Young Dolph album review


Young Dolph, who has blown up in the mainstream. Photo from Creative Commons.

Ray Hasanaj '18, supervising editor

Adolph Thornton Jr., or “Young Dolph” released his fourth studio album, Thinking Out Loud, on Friday, October 20. Dolph announced the release two weeks before just as he was released from the hospital after being shot multiple times in Hollywood.

This was not Dolph’s first time being shot at. The last album he released, Bulletproof, came out a few weeks after an attempted-assassination attempt on the artist in Charlotte, North Carolina. He dedicated this album to roasting whoever shot at him over 100 times and didn’t land one bullet.

Dolph was sitting outside a “corner store” as he mentions in his hit song, “100 Shots,” where he absolutely tears apart the shooter and his lack in ability to land a shot. The excellent lyrics in the album make it somewhat humorous in the sense that Dolph just goes in on the fact that someone tried to kill him but just simply couldn’t, as he is in fact “Bulletproof.” Dolph even calls out the shooter in 100 Shots, violently asking him, “How the f**k you miss a whole 100 Shots?”

Dolph does not shy away from anyone or any attempts on his life and that’s what I admire about his music. His personality adds to it and makes it more appealing. Dolph does not fear death, but rather sees it as a way to make better music and money, which I applaud. Anyone who’s stupid enough to mess with Dolph better know that if they miss, they’re sure to be in the storylines of one of his songs getting ridiculed and made fun of.

Most recently, Dolph was not as lucky as the shooter did land multiple shots, but Dolph walked out of the hospital a week later strong, healthy and only in an arm cast. Two weeks later he released what I believe to be is his best album yet, Thinking Out Loud.
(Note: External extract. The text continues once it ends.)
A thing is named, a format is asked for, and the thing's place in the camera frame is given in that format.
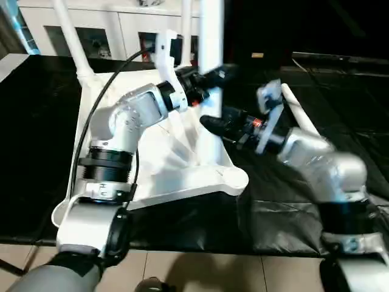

Thinking Out Loud did not have the same theme as Bulletproof. This album was more focused around Dolph and his lifestyle as an up and coming rapper. Dolph’s style is more serious rap, with less background music and singing. Dolph is influenced by fellow trapper and friend, Gucci Mane who also released an album a week previous to Dolph. The two almost always feature in at least one of the songs on each others albums.

Gucci Mane featured in “Go Get Sum Mo” along with Ty Dolla $ign & 2 Chainz. This song explores a more contemporary style rap, as Ty Dolla $ign has more of a singer-rapper style and he is on the chorus. Gucci Mane of course is excellent with his trapper style and 2 Chainz never fails to impress.

It’s hard to pick my favorites in this album, as I enjoy every song, but I must say my top three would be “While U Here,” “What’s the Deal,” and “Thinking Out Loud.” While U Here struck a chord in me as it is a very emotional song, where Dolph expresses the importance of family and friends in the trapper’s life. One thing I enjoyed about this album is that Dolph has a variety of themes and lyrics in his songs. From talking about all the women and money in his life and his family and enemies, Dolph is easily one of the hardest rappers in the game and addresses it all in this album where he gives listeners some solid insight into his life and the game.

Although, what keeps me listening to Dolph is his personality that goes into his music and his fantastic lyrics. It’s nice to have a rapper who you can understand when they rap. In addition, his lyrics are killer. I’ve never enjoyed the lyrics in rap until I started listening to Dolph. Lastly, rappers need a personality to them that makes them interesting and respectable. I have no experience in whatever Dolph dabbles in but from hearing how he handles his life in the news and his songs, I can tell Dolph is a well respected artist and deserves a high place in the industry. I look forward to whatever Dolph has to come, and for now, I’ll just keep listening to Thinking Out Loud.